--- AVAILABLE DATA ---

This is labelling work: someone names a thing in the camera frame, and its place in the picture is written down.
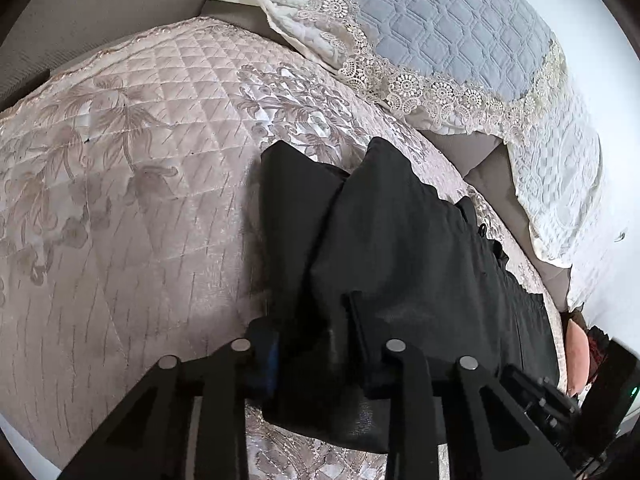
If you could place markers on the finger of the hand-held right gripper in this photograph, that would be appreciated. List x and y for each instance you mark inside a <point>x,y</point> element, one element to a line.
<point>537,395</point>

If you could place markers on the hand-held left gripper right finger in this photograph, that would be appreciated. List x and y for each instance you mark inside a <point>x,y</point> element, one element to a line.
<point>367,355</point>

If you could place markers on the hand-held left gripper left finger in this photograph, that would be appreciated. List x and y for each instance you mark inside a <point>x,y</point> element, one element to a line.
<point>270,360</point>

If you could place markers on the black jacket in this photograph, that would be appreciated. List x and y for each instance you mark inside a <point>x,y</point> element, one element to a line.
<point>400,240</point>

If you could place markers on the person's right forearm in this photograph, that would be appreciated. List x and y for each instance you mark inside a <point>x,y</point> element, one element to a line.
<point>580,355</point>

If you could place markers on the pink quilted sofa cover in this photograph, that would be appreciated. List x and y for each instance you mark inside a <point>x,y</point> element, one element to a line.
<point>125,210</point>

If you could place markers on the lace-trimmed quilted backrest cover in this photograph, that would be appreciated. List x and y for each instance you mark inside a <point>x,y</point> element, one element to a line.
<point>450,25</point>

---
--- AVAILABLE DATA ---

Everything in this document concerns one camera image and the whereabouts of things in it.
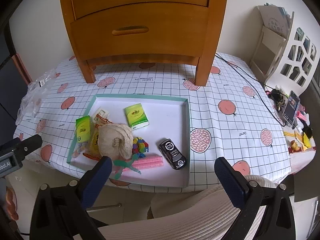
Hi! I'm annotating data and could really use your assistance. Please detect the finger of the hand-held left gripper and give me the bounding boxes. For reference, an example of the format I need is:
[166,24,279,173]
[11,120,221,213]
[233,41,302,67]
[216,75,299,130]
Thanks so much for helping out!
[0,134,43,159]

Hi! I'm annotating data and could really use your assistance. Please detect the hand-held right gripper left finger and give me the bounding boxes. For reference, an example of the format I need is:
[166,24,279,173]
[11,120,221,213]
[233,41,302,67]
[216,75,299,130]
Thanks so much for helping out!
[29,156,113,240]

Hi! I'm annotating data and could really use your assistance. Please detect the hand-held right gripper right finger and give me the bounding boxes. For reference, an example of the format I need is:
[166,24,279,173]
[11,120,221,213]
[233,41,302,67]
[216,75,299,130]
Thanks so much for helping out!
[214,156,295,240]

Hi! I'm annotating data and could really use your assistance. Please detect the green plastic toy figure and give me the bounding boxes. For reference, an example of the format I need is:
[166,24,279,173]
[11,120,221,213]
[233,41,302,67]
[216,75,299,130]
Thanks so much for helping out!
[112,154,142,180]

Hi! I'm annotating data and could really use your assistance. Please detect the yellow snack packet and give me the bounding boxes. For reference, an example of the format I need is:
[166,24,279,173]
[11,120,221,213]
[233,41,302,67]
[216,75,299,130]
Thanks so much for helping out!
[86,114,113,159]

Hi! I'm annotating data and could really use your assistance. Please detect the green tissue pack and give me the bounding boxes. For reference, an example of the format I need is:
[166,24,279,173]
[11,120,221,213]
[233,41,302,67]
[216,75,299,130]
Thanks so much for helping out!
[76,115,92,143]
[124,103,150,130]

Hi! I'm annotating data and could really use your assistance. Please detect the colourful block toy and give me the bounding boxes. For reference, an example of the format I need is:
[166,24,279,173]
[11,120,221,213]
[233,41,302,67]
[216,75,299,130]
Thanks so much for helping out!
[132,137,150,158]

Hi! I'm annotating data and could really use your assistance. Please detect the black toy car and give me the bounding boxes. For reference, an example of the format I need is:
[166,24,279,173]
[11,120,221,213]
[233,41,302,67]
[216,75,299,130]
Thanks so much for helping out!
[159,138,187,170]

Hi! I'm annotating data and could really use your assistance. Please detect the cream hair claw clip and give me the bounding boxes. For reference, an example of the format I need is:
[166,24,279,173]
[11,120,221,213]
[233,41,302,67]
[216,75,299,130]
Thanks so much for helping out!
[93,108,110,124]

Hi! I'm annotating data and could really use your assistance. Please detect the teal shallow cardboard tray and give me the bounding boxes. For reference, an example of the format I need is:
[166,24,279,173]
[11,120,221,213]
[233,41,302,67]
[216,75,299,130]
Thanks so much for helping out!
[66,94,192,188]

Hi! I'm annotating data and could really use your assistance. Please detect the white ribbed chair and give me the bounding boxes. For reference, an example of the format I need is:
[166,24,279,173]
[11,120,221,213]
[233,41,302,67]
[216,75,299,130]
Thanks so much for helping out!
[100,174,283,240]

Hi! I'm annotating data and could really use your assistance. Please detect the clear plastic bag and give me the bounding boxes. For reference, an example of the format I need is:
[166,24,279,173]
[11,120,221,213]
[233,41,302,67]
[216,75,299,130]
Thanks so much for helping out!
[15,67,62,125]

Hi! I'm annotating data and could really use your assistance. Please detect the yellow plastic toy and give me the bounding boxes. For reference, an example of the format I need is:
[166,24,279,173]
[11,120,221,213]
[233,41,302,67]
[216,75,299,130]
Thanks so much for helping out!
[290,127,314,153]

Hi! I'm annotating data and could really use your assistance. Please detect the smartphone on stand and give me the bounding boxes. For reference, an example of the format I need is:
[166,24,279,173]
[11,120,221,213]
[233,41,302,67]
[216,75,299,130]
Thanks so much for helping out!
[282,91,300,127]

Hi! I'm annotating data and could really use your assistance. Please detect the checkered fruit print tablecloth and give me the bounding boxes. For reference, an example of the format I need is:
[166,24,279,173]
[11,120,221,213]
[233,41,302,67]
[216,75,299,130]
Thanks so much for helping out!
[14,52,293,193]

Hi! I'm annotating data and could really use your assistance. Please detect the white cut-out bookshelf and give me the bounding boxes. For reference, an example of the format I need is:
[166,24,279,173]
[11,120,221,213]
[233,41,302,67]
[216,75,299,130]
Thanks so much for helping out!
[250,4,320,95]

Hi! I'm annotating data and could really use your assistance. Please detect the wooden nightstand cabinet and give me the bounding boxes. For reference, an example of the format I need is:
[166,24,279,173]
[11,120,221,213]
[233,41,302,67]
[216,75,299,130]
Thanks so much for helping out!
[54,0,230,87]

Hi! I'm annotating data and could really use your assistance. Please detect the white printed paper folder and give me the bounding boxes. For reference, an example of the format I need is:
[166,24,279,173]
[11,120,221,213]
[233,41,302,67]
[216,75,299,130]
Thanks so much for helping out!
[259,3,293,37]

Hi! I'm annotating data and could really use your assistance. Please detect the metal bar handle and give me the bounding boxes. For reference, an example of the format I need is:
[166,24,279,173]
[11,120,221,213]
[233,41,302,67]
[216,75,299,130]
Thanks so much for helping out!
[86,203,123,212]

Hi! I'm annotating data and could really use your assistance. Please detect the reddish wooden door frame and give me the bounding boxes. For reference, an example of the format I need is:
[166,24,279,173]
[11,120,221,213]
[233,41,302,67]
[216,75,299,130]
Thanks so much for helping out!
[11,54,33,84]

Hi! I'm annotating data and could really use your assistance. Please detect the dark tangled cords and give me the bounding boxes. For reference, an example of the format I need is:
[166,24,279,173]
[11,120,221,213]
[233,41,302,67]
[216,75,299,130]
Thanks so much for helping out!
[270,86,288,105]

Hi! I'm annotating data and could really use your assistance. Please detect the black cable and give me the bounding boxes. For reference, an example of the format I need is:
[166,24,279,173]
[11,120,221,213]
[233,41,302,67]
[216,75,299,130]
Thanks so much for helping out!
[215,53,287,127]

---

TASK DESCRIPTION: Please return every line in the data that includes the string "wooden".

FINAL ANSWER:
Hi! I'm annotating data and could really use your assistance. Please detect the wooden nightstand cabinet and give me the bounding boxes. For reference, an example of the format I need is:
Hi! I'm annotating data and could really use your assistance. Please detect the reddish wooden door frame and give me the bounding boxes. For reference, an example of the format I need is:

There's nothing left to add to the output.